Когда Марчик встал на ножки, он, бывало, ночью прибегал в мамину спальню и залезал к ней под одеяло. Поэтому для него дверь в спальню всегда была открыта. Однажды днём мама зашла к себе и долго не выходила. Марчик почувствовал, что её там нет. Вообще нет. Он прокрался в спальню и огляделся – мамы и вправду не было. Это было похоже на игру. Ребёнок заглянул под кровать, под комод. Отвёл в сторону край тяжёлой занавеси и заглянул в будуар. Там было темно. Когда он ступил внутрь, помещение осветилось. Слева вдоль стены в воздухе висели мамы. Они были все одинаковые, различались только платья на них – некоторые очень красивые, с блестящими украшениями. Сначала Марчик смотрел на мам, ничего не понимая, а потом с воплем кинулся прочь.
Пришёл он в себя от тряски – отец, сжав его плечи, о чём-то ему говорил. Отец был мокрый, словно из-под душа. Появилось лицо мамы. Настоящей. У неё волосы тоже были влажными.
– Марчик, Марчик, успокойся. Всё хорошо. Мы с тобой. Вот мама, вот папа…
Затем ребёнок стал свидетелем скандала. Отец кричал на маму – единственный раз на памяти Марка:
– Ты в своём уме?! Это же так просто – сказать киберу, чтобы блокировал дверь, когда тебя нет в комнате!
– Серёж, но как я могла сказать ему, он же был выключен.
– Ты в спальне отключила видеоконтроль? Атавистка! Кибера стесняешься, а лучше бы сына постеснялась! Ну зачем ты эти куклы коллекционируешь?
– Вам, мужикам, легко говорить. Тяп-ляп, скреатили дабла в типовом костюме, и никто вам в гэстинге слова не скажет. А нам нужно хоть какой-то наряд подобрать…
– Так внеси эти свои наряды в программу! Зачем даблы-то хранить?
– А макияж? Он много времени занимает.
– Макияж тоже в программу! Какая тебе разница?
– Ну, нет! Помаду и тени надо по живому наносить…
– Какое ещё живое? Это же куклы!
Голоса родителей доносились в детскую через полуоткрытую дверь, и Марчик засыпал с чувством, что всё хорошо. Просто так устроен мир: люди всегда куда-нибудь уходят, оставляя вместо себя кукол. Куда уходят? Неведомо…

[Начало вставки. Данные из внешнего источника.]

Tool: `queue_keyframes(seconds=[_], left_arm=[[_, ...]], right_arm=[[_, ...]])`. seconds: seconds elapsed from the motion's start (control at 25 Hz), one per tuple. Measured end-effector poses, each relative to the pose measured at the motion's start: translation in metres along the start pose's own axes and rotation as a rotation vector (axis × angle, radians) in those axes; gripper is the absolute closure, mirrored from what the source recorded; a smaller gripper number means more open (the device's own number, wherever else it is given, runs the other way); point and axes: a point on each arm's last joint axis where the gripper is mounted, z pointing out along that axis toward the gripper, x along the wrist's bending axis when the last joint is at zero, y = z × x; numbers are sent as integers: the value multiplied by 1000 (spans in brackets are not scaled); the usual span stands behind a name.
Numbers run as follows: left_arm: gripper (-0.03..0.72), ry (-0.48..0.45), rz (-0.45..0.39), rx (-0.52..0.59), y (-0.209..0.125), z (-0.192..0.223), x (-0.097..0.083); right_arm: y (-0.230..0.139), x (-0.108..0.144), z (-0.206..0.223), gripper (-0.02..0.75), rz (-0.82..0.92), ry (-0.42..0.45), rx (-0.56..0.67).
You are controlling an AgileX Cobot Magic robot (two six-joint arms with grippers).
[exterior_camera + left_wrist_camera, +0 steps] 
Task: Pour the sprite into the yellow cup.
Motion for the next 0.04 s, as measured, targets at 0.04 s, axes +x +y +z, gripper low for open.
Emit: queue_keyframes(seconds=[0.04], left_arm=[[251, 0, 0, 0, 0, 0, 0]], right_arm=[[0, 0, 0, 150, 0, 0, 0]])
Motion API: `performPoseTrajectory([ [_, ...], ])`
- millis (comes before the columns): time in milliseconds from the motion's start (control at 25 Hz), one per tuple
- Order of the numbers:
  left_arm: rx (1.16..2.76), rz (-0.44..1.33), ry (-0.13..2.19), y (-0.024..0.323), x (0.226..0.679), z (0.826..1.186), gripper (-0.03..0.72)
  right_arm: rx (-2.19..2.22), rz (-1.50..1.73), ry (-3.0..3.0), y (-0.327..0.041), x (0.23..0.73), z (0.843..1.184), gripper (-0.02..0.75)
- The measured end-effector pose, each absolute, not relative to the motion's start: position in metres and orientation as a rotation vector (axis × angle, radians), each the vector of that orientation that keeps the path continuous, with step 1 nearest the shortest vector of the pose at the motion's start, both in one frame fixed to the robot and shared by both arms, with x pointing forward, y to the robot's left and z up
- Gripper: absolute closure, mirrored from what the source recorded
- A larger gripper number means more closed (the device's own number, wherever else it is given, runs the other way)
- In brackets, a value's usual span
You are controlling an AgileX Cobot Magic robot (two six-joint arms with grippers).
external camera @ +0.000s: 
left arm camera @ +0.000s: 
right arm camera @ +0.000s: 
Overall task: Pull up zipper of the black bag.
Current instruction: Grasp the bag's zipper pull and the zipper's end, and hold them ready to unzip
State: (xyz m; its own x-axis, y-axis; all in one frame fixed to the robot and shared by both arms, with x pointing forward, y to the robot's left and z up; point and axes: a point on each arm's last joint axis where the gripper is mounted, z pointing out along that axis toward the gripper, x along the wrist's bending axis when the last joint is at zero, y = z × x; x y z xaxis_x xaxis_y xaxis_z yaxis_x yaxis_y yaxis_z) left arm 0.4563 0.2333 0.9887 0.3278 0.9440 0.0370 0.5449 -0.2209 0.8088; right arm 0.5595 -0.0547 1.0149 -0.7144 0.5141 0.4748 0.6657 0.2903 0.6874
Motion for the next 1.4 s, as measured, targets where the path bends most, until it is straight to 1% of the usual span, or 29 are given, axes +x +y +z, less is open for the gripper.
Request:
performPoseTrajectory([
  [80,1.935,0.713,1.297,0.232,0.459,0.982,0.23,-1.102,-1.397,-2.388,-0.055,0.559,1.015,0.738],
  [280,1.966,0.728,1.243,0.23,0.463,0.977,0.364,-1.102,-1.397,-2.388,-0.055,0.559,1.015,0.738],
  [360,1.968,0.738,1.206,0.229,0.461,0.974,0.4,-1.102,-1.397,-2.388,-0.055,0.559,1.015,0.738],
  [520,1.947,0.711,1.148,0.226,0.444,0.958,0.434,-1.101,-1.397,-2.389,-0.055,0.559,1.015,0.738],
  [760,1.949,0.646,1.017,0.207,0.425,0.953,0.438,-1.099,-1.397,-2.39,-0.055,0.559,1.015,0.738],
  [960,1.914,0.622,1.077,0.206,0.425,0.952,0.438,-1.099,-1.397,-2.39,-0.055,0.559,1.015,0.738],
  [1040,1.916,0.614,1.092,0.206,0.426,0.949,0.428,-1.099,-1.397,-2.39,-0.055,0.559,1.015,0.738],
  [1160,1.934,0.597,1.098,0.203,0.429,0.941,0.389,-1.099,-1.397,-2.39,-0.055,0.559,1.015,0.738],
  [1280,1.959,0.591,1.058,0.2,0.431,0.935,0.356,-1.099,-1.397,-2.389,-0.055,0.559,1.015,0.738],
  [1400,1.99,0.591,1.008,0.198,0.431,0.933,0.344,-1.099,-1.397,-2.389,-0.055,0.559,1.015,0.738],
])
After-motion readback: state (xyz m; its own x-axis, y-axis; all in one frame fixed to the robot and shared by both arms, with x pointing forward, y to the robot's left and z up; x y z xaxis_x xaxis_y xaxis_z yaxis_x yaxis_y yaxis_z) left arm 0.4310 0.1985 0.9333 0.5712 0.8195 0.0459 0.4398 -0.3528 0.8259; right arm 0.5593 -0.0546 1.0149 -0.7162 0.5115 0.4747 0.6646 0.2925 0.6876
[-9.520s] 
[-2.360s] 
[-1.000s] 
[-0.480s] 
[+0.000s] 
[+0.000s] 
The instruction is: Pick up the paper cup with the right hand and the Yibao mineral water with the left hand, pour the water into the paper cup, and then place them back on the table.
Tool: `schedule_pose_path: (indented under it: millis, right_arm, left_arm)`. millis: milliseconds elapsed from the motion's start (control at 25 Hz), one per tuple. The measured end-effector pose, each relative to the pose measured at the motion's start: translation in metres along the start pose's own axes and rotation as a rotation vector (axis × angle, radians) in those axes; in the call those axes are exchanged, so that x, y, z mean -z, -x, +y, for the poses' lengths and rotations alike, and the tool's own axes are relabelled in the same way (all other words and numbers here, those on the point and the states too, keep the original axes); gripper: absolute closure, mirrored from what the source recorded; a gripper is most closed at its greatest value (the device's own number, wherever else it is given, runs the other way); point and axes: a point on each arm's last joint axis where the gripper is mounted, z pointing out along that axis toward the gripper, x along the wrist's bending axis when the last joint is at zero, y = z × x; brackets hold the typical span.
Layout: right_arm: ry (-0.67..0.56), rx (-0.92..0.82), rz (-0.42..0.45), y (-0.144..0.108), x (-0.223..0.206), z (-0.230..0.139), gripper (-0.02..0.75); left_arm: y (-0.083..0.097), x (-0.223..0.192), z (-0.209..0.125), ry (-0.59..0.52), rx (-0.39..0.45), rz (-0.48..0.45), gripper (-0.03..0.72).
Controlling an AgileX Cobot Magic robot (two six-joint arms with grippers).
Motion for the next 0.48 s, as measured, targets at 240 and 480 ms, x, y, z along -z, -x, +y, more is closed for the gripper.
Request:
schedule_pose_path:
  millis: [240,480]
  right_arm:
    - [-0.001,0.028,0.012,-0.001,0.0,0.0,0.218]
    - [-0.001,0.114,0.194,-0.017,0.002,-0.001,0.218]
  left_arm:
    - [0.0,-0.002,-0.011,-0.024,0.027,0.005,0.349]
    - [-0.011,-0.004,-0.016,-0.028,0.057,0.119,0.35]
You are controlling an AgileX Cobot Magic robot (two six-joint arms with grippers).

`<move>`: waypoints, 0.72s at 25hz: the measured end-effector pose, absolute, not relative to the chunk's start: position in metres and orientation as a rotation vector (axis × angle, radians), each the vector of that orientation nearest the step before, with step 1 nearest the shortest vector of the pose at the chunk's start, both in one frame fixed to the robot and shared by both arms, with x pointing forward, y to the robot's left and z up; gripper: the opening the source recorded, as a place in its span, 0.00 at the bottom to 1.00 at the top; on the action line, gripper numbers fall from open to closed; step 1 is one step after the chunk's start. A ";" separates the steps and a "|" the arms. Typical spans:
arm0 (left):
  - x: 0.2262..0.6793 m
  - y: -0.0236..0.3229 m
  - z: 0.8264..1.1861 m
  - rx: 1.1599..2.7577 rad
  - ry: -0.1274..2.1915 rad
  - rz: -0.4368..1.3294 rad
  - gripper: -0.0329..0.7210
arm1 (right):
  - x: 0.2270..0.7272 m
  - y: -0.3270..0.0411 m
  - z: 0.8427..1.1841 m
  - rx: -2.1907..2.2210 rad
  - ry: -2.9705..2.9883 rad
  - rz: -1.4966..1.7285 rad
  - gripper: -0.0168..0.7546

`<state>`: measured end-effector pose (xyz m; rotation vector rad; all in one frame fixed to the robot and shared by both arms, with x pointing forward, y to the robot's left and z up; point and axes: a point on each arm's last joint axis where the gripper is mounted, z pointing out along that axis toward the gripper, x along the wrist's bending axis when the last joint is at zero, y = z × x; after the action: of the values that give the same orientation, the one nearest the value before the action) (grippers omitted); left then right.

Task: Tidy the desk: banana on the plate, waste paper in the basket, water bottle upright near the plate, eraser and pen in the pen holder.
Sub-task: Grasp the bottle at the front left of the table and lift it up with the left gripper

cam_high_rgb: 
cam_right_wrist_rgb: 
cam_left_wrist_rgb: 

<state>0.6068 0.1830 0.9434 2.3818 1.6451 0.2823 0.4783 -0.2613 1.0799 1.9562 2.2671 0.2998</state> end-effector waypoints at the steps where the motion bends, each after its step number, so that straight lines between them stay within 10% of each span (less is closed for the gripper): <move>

Детское сознание парадоксально, но, к счастью, не догматично. Поэтому даже самые нелепые фантазии малыша не имеют вредных последствий – они условны, как игра, и до конца не принимаются всерьёз самим же ребёнком. Хотя, как любая игра, они отражают настоящую реальность.
То, что в перемене, произошедшей с мамой, виноваты зверушки с её комода – Марчик уверен не был, но пока что это казалось единственным объяснением. Ведь одно проистекало из другого. Зверушки ожили на травяном поле – и после этого мама стала неживой.